## Exercise requirements
Check every line of the entries for "striped", and copy the lines that hold it.
Start of Provided records
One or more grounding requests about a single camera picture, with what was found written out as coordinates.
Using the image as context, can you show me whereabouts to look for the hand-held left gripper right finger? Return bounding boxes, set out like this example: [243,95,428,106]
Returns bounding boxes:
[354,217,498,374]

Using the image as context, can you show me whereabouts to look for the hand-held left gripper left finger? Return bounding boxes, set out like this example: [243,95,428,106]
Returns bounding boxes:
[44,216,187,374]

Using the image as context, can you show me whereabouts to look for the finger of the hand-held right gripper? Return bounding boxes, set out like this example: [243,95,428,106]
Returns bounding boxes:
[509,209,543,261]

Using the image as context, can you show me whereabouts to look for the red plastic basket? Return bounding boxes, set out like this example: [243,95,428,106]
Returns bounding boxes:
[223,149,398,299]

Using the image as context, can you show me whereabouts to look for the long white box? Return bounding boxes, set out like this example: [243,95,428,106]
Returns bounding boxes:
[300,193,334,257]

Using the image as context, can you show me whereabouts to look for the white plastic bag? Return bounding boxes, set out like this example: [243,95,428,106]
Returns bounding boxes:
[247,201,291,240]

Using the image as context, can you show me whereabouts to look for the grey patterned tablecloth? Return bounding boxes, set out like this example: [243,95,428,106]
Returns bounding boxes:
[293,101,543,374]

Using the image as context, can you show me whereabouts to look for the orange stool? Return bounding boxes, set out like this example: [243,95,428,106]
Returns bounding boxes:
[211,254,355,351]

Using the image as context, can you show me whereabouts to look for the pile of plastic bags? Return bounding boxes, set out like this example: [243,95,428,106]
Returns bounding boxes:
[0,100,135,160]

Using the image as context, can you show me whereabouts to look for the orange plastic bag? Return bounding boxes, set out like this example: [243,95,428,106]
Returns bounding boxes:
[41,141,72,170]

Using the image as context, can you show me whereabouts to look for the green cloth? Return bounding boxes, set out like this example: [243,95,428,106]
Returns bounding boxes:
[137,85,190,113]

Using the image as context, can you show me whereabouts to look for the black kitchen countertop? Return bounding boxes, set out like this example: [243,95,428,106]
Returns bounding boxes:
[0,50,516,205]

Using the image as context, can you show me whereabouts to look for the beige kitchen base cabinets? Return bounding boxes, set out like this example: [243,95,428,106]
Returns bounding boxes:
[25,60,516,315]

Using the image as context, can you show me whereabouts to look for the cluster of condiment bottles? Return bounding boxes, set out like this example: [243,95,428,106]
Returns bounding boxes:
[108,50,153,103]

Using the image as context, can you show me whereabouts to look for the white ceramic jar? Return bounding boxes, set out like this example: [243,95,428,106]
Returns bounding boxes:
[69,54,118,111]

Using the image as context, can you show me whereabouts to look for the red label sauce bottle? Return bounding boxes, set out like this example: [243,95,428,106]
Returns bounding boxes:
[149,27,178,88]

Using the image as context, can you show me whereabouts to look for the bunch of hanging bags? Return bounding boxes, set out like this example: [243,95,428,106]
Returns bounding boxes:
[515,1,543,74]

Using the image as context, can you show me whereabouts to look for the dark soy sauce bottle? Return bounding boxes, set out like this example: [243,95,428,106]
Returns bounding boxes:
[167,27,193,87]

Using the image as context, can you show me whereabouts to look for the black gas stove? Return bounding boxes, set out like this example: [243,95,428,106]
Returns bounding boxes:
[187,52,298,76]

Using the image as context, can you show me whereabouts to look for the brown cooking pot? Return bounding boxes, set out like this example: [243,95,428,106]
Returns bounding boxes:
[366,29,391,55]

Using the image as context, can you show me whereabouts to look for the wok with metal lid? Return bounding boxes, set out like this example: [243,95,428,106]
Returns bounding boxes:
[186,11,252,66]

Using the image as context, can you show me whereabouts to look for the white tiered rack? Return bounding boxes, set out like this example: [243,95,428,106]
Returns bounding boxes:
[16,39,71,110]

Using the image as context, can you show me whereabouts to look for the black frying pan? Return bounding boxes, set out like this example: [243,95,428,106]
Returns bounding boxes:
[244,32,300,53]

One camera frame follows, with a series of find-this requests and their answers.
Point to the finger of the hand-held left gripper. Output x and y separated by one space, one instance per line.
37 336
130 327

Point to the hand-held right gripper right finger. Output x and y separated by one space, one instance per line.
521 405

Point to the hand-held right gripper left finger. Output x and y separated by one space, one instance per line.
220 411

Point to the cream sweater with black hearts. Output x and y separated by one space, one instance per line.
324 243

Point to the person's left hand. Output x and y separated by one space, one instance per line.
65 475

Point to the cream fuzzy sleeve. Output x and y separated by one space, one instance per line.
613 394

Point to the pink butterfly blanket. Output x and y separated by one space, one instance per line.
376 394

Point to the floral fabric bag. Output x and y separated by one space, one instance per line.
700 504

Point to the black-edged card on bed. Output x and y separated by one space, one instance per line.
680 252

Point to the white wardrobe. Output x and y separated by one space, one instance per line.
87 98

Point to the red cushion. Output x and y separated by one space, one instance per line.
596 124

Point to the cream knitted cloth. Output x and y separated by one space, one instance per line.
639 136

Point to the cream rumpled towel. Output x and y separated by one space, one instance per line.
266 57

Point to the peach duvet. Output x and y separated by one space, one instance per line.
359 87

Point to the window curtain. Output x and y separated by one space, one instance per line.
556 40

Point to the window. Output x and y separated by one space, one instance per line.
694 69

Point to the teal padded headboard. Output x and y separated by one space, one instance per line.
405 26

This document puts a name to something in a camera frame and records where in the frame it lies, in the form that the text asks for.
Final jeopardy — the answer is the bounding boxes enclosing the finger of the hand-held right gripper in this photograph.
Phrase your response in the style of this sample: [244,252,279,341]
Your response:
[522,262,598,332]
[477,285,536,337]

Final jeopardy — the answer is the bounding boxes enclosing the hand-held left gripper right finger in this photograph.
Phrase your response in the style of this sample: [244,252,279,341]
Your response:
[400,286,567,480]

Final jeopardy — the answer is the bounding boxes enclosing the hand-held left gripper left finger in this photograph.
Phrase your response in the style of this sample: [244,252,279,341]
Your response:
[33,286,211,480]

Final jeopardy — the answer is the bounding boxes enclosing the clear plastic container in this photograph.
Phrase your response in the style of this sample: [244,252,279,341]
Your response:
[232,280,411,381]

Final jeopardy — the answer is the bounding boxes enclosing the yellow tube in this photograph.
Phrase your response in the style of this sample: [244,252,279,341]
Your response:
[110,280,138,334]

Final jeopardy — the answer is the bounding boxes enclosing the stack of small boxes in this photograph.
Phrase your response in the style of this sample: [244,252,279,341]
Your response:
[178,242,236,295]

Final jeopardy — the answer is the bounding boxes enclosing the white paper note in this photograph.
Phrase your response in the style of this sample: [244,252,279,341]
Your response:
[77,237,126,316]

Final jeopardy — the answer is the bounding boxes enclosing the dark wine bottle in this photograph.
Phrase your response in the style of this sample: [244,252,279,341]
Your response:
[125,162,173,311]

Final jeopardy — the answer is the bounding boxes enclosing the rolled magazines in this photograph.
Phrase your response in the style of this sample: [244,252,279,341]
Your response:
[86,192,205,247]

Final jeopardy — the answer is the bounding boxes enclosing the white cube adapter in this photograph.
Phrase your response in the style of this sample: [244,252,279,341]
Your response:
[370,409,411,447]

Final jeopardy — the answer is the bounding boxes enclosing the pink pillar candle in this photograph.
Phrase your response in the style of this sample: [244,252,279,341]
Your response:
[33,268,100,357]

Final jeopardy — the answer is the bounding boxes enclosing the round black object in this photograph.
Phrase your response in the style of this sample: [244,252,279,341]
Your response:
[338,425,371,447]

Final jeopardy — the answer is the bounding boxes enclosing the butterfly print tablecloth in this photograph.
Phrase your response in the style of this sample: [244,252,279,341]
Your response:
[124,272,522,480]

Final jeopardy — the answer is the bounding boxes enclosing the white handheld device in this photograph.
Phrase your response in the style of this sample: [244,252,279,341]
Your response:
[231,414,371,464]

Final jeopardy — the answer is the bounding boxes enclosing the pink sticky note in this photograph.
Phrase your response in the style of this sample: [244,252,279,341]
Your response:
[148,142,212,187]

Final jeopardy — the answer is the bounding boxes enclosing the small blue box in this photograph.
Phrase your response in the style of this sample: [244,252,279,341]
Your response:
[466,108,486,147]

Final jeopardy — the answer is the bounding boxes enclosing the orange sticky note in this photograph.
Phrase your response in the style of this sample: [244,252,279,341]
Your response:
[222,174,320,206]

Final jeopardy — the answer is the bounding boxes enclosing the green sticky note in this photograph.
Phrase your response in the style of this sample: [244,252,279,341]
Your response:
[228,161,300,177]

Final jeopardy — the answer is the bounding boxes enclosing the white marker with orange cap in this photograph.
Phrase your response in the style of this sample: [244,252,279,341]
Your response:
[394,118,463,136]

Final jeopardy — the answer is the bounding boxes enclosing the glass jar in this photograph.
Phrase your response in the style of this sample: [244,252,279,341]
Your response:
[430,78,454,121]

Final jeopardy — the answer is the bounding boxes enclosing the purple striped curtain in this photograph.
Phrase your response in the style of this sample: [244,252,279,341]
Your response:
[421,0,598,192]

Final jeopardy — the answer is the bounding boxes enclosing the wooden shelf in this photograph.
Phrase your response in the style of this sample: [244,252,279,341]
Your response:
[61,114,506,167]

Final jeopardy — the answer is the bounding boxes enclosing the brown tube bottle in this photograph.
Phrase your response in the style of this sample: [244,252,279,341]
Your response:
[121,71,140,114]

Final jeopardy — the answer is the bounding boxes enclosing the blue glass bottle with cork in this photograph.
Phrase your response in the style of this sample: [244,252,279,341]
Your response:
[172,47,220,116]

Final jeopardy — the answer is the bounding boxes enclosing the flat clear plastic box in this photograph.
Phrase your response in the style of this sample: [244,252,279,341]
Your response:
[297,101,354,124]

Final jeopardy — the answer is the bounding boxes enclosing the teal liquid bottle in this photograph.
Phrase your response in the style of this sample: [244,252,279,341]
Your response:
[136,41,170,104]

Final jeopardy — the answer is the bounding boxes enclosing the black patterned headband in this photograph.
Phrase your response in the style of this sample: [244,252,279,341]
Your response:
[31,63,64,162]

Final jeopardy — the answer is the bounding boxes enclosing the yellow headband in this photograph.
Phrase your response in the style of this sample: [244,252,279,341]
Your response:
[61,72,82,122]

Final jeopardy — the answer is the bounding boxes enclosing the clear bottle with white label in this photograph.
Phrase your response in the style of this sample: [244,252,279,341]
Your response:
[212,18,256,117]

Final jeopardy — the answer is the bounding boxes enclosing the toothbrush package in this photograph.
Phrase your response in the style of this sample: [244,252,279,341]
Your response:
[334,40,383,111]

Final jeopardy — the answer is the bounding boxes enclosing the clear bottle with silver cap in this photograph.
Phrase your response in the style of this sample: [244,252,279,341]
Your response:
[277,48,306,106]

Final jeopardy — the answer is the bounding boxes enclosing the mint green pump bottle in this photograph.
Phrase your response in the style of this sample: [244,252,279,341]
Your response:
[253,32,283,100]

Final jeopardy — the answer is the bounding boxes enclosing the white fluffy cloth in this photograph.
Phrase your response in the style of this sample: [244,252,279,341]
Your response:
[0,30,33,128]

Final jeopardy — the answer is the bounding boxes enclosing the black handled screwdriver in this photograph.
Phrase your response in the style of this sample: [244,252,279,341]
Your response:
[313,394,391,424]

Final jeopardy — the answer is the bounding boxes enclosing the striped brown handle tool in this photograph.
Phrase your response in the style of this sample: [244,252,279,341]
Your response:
End of Provided records
## Solution to the exercise
Final jeopardy — the answer is the bounding boxes enclosing the purple striped curtain in this photograph.
Final jeopardy — the answer is the bounding boxes enclosing the striped brown handle tool in this photograph.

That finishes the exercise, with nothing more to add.